Correction A: The subheading says that the AMA is “Physicians dedicated to the health of America.” That is very interesting. I have always thought (and believed) that Doctors of Medicine attend, care for, and treat sick individual animate humans, not the “health of America,” “society,” or the collective! The “health of America” is graded on financial, moral, political, and Constitutional assay.
On the other hand, the health of humans is determined on a thorough medical history, physical examination, laboratory studies, experience, and a high index of suspicion. So, at the outset, the subtitle makes me suspect some amateur has accidentally mis-set the AMA’s sail. The alternative is that a professional set the wrong course on purpose, for ulterior motives (including pecuniary and status profit). In either instance, a re-trim must be made and those responsible summarily fired post haste, or continued catastrophe is assured. The old adage “garbage in — garbage out” is à propos.
Collective (government/third party) medicine is veterinary medicine — in (under) which the owner (the one who pays the bill — the federal government and its third party co-conspirators) determines if care is given (rationing), what the restricted “official” diagnosis is (CPT coding), what care is given to the cat or dog or horse “patient” at the whim of the owner (“approved” procedure — i.e., spayed, put away, etc.), by whom (credentialed, CME requirements, “malpractice” limits), when (“authorization”), where (JCAH “accredited”), how much or little treatment is given (“pathway”), for how long (length of stay), and for how much (“allowed,” “approved” wage and price control). This whole process is immoral, illegal, inhuman, retrogressive, and reprehensible in the practice of medicine. Therefore, individual ethical physicians and “organized medicine” (the AMA and the Mississippi State Medical Association [MSMA] and the specialty societies) must reject all of this, not just resist or attempt to “reform” or negotiate.
Correction B: I am further disturbed by paragraph 2, line 1 where you write: “These are critical times and there are many forces interfering with the physician-patient relationship. AMA and MSMA are on the front lines working for patients and physicians; and we are redoubling our efforts to reduce and eventually eliminate the ‘hassles’ that cause such a burden in your practice and interferes, with your ability to provide quality care to patients.” The term “physician-patient relationship” is out of phase. The only necessary ingredient in the whole affair is a sick patient. Without him no hospital, no pharmaceutical house, no helicopter, no nurse, no doctor, no brace maker is needed — and you and I are useless drones. To indicate priority and supremacy, the proper sequence is “patient-physician.”
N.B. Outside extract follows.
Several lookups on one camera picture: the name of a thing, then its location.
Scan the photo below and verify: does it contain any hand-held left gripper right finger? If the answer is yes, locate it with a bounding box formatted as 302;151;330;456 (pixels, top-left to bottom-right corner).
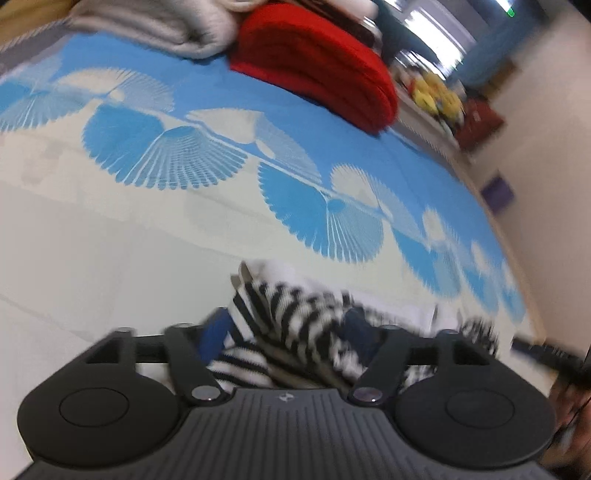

Correction C: In the same paragraph, last line, “interferes” should be plural and have no “s” on it. “Cause” in line 3 is plural and correct. I know your grammar would have been proper, so my suspicion of a high school freshman ghostwriter is strengthened.
Correction D: You also praise the MSMA and the AMA, but they are major parts of the problem. I was a member of the AMA from 1945-1974, and a Fellow of the AMA. You probably do not know there was such! I was a member of the MSMA from 1948-1985.
I dropped my AMA membership when I finally realized the AMA not only did not represent me but actually misrepresented me, and thus was my enemy. Many MDs in Mississippi and throughout the U.S. have come to the same conclusion such that just 27 percent of practicing physicians are AMA members. In the Associated Press article,1 you give a slightly higher figure which includes non-practicing MDs matriculated into the AMA by their employers in industry, academia, public health, the armed services, government agencies, etc. and, I suspect, interns and residents (maybe even medical students).
The decline in AMA membership, contrary to your assertion, is not because the dues are outlandish (which they are), but due to the fact that those of us who have gotten out (and many more that want to and are going to) are outraged by the constant compromising and cohabitation of the AMA with government. Government is forbidden by the Constitution of these American States to be in medicine to any degree, period. That should be the constant, uncompromising position of the AMA. It must be for me to be a member. That the AMA is paid by HHS to devise, promote, and institute the socialist anti-patient and anti-physician programs of the self-appointed monarchy in Washington is treason to both of us.
The three-fourths of us intentionally out of the AMA are screaming at you that we don’t like what you are doing (I repeat, not that the dues are too high) and we won’t pick up the tab for the betrayal.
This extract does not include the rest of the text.